(What the task asks): Without the pictures, write out all the lines below exactly as they appear.

START Data for review

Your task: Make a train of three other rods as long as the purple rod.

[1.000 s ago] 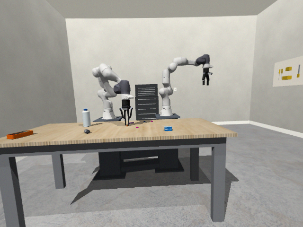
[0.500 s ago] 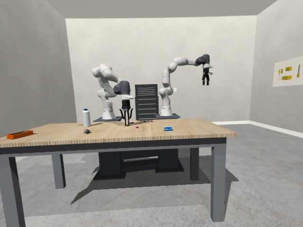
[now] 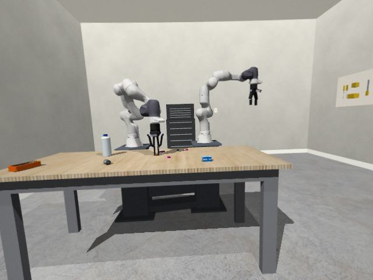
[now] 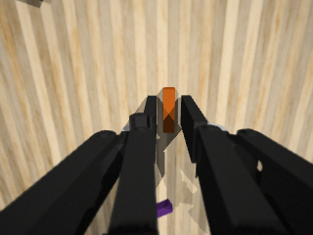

END Data for review

(Answer space):
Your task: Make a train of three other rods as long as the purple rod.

[1.000 s ago] 
[0.500 s ago] 
[now] 
[now] 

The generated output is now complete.